I am well and whole emotionally. Yet, that is not an emphatic statement because I also realize as did the Apostle Paul, “Not that I have already obtained all this, or have already arrived at my goal, but I press on to take hold of that for which Christ Jesus took hold of me” (Philippians 4:12).
But, I can say emphatically that I have no more issues with dyarhrra. My chest doesn’t constrict because of stress. My shoulder muscle doesn’t tighten which had me in so much pain that I took muscle relaxers. I became so apathetic about my body that I over ate becoming obese. Emotions were tearing my body apart. But, not any more.
Also, I could become spiteful and revengeful towards those who wronged me or who I thought wronged me. I well knew Ephesians 4:31-32, “Get rid of all bitterness, rage and anger, brawling and slander, along with every form of malice. Be kind and compassionate to one another, forgiving each other, just as in Christ God forgave you. But, I had not internalized that verse and therefore didn’t have the ability to practice it. Emotions ruled over my mind. It wasn’t until a few years ago that I came to the point realizing my powerlessness and submitted to the control of Christ over my mind. “The mind governed by the flesh is death, but the mind governed by the Spirit is life and peace” (Romans 8:6 New International Version). Knowing scripture and internalizing the Word of God are as different as night and day.

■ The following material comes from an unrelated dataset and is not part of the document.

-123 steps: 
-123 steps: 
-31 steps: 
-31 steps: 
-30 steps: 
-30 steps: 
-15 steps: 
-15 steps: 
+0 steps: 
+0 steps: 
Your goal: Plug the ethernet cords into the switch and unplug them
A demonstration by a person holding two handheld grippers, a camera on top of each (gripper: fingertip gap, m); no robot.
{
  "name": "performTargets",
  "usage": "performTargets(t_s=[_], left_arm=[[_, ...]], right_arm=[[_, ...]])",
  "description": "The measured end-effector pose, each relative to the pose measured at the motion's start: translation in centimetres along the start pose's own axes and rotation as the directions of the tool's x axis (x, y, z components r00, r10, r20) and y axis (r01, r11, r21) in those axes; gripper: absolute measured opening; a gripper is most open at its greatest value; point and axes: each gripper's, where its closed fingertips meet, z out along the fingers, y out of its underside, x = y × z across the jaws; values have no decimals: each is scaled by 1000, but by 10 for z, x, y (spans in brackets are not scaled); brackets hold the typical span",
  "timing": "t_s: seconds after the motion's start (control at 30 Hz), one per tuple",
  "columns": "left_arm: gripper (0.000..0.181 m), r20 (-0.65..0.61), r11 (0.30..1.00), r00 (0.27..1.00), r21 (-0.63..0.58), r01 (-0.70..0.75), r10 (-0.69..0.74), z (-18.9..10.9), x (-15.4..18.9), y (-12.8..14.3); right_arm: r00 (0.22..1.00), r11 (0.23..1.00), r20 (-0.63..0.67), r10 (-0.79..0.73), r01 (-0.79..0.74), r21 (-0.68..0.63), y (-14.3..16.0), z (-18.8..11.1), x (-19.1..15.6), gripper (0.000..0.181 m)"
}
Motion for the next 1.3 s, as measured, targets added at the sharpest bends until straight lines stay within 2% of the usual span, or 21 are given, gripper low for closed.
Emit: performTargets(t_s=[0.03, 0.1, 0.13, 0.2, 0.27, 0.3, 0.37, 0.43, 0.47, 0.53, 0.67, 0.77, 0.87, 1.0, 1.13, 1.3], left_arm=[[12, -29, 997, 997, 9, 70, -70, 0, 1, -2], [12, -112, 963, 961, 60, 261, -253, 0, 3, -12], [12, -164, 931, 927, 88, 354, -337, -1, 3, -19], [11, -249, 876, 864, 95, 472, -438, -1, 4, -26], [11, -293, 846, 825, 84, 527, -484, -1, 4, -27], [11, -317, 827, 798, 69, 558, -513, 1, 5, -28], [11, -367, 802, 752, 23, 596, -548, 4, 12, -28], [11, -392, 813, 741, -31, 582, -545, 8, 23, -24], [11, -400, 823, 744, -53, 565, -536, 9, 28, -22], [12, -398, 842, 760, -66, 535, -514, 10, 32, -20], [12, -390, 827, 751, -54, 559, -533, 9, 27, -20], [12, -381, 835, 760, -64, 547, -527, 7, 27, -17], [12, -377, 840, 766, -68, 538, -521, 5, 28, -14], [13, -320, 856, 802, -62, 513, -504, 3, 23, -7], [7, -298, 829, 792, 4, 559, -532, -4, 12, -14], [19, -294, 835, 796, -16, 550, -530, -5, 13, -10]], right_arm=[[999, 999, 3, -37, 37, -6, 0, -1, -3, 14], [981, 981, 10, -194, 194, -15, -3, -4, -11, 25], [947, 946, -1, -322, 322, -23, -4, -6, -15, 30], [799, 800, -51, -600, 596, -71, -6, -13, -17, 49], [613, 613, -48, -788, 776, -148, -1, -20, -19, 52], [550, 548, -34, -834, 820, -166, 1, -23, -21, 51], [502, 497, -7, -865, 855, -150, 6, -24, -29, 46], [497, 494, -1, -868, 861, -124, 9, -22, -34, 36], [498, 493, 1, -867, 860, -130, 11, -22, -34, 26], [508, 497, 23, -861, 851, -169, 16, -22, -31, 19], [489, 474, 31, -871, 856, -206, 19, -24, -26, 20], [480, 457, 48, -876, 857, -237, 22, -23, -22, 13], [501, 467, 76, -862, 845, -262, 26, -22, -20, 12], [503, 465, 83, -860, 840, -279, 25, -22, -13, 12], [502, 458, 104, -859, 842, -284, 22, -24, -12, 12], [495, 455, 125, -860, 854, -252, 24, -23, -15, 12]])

One gift of the Spirit is the gift of self-control. “For this very reason, make every effort to add to your faith goodness; and to goodness, knowledge; 6 and to knowledge, self-control …” (2 Peter 1:5-7).
Only by the Spirit of Christ controlling our emotions can our emotions be tamed and our soul, our essential personhood of mind, body, and emotions can prosper and healthily grow in a love relationship with the Lord.